§ **Task goal**
A verbatim copy of the listing is the expected output.

§ **Dataset content**

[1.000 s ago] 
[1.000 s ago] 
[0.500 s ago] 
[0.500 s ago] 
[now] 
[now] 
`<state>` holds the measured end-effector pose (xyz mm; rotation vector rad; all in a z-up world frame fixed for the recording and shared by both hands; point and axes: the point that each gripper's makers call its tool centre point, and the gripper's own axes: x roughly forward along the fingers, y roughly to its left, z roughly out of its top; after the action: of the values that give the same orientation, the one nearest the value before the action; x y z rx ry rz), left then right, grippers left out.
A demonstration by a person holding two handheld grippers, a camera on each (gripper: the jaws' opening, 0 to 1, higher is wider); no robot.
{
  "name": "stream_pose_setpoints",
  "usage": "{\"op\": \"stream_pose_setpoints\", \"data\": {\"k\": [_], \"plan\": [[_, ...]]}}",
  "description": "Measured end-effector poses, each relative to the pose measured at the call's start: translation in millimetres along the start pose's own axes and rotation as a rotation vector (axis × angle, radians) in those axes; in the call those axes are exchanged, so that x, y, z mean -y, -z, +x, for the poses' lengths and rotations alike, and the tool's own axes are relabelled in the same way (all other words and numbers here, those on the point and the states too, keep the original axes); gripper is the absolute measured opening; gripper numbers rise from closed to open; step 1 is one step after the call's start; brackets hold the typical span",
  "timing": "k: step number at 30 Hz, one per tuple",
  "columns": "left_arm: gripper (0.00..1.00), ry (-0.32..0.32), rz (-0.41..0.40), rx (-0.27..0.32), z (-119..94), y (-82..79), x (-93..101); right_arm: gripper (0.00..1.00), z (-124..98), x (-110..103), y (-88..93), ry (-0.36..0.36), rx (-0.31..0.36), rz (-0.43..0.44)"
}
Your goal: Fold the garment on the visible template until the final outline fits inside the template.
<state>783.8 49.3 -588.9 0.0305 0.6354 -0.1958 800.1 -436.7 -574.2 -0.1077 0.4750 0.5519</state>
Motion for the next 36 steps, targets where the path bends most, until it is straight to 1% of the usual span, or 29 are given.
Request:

§ **Task result**
[1.000 s ago] 
[1.000 s ago] 
[0.500 s ago] 
[0.500 s ago] 
[now] 
[now] 
`<state>` holds the measured end-effector pose (xyz mm; rotation vector rad; all in a z-up world frame fixed for the recording and shared by both hands; point and axes: the point that each gripper's makers call its tool centre point, and the gripper's own axes: x roughly forward along the fingers, y roughly to its left, z roughly out of its top; after the action: of the values that give the same orientation, the one nearest the value before the action; x y z rx ry rz), left then right, grippers left out.
A demonstration by a person holding two handheld grippers, a camera on each (gripper: the jaws' opening, 0 to 1, higher is wider); no robot.
{
  "name": "stream_pose_setpoints",
  "usage": "{\"op\": \"stream_pose_setpoints\", \"data\": {\"k\": [_], \"plan\": [[_, ...]]}}",
  "description": "Measured end-effector poses, each relative to the pose measured at the call's start: translation in millimetres along the start pose's own axes and rotation as a rotation vector (axis × angle, radians) in those axes; in the call those axes are exchanged, so that x, y, z mean -y, -z, +x, for the poses' lengths and rotations alike, and the tool's own axes are relabelled in the same way (all other words and numbers here, those on the point and the states too, keep the original axes); gripper is the absolute measured opening; gripper numbers rise from closed to open; step 1 is one step after the call's start; brackets hold the typical span",
  "timing": "k: step number at 30 Hz, one per tuple",
  "columns": "left_arm: gripper (0.00..1.00), ry (-0.32..0.32), rz (-0.41..0.40), rx (-0.27..0.32), z (-119..94), y (-82..79), x (-93..101); right_arm: gripper (0.00..1.00), z (-124..98), x (-110..103), y (-88..93), ry (-0.36..0.36), rx (-0.31..0.36), rz (-0.43..0.44)"
}
Your goal: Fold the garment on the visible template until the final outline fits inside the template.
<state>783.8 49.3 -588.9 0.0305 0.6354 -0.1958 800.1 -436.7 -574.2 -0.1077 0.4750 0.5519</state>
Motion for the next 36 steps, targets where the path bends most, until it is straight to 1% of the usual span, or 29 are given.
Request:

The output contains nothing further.